[Records contained in a dataset]
○ ○ ○ ○
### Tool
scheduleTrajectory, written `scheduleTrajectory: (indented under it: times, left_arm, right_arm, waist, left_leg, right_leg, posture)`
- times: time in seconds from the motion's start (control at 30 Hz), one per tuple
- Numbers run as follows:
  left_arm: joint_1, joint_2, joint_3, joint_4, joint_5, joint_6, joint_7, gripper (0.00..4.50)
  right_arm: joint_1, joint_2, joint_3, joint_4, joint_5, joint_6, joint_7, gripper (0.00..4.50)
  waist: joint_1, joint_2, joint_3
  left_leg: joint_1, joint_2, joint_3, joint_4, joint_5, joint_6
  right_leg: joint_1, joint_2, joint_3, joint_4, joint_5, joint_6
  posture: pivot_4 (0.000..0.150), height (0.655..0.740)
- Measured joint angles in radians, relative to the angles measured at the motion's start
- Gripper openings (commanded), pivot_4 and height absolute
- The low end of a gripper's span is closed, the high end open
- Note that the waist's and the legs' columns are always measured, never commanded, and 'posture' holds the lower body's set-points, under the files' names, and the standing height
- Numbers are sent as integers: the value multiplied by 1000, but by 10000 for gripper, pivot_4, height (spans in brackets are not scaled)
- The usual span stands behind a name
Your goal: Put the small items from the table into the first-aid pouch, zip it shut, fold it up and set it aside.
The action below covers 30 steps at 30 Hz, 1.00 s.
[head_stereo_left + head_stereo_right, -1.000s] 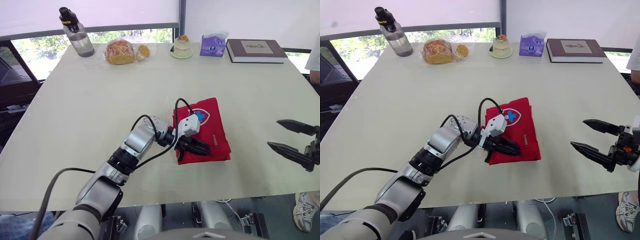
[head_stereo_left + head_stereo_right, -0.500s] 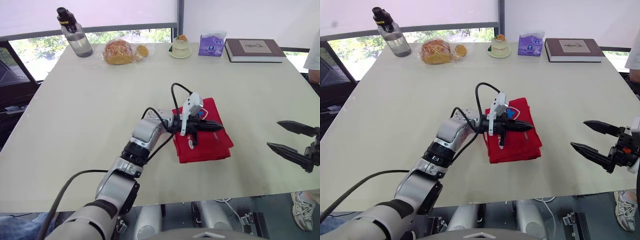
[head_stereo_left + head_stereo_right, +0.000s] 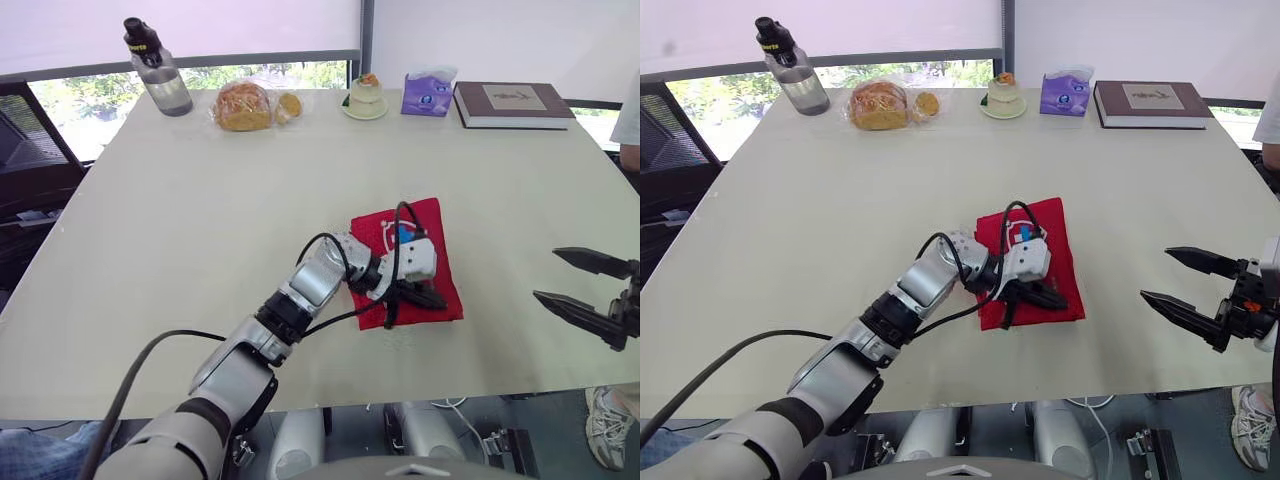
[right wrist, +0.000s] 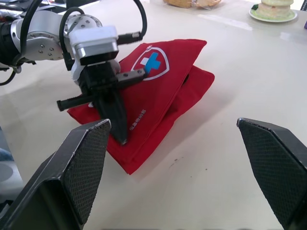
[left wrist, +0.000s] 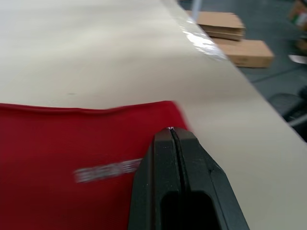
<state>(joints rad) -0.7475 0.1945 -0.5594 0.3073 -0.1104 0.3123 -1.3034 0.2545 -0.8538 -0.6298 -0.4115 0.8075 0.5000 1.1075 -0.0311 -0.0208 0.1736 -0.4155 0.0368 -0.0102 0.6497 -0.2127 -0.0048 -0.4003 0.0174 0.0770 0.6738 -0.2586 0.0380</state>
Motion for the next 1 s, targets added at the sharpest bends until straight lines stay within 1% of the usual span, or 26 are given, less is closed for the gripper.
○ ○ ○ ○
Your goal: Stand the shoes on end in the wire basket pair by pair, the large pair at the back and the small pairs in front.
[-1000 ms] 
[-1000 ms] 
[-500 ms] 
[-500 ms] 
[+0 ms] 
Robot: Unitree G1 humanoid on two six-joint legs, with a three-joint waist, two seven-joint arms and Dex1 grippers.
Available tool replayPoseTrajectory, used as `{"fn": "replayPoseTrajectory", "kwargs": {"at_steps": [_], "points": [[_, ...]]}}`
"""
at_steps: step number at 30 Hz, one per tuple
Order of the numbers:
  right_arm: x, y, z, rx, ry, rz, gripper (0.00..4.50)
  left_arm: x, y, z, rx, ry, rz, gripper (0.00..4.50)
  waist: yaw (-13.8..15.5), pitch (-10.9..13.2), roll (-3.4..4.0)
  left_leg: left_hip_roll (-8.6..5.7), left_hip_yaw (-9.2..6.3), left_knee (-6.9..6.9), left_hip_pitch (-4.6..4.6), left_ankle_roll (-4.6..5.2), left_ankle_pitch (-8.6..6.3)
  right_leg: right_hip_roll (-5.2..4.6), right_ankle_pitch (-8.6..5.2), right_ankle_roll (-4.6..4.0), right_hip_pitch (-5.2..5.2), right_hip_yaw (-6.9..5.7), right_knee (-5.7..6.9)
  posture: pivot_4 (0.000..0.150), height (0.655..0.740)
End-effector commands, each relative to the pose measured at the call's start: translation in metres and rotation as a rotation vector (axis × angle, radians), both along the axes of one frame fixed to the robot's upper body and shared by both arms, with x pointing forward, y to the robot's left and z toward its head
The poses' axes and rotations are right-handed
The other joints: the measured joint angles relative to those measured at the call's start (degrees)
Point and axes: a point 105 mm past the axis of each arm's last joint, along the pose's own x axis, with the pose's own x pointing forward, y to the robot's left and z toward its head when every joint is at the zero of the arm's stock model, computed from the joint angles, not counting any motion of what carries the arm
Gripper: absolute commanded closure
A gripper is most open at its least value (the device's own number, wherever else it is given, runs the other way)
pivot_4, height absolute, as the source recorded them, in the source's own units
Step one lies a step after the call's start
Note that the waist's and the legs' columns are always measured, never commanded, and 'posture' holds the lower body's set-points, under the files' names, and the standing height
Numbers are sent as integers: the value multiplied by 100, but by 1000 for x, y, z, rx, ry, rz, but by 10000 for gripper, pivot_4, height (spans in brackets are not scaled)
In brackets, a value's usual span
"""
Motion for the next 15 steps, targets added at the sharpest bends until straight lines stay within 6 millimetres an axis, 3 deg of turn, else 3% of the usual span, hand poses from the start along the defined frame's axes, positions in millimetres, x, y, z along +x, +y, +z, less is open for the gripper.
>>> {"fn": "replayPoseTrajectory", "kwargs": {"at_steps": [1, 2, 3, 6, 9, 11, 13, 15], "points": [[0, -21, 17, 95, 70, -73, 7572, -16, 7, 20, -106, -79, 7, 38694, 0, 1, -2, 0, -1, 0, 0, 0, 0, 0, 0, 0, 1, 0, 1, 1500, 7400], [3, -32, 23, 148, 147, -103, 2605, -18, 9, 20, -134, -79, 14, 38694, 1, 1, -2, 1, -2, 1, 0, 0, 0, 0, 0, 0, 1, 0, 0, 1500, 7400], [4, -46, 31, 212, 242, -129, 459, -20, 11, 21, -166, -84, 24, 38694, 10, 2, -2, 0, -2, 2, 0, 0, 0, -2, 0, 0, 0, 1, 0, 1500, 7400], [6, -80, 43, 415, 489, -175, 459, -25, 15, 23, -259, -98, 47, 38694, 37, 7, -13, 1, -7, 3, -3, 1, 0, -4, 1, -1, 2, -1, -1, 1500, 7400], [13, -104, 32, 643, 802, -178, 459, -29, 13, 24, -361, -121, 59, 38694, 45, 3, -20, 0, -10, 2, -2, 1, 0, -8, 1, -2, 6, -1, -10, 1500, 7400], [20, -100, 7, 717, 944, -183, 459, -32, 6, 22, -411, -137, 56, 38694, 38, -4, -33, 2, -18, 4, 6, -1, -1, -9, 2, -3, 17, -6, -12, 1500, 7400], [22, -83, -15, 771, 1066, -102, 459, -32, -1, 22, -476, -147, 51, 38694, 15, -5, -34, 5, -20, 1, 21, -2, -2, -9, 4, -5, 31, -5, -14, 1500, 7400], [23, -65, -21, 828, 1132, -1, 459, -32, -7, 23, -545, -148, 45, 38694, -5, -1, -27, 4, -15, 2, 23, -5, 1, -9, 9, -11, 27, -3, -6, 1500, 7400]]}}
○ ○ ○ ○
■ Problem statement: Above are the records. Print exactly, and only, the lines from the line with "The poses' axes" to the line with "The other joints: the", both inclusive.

■ Answer for this exercise:
The poses' axes and rotations are right-handed
The other joints: the measured joint angles relative to those measured at the call's start (degrees)

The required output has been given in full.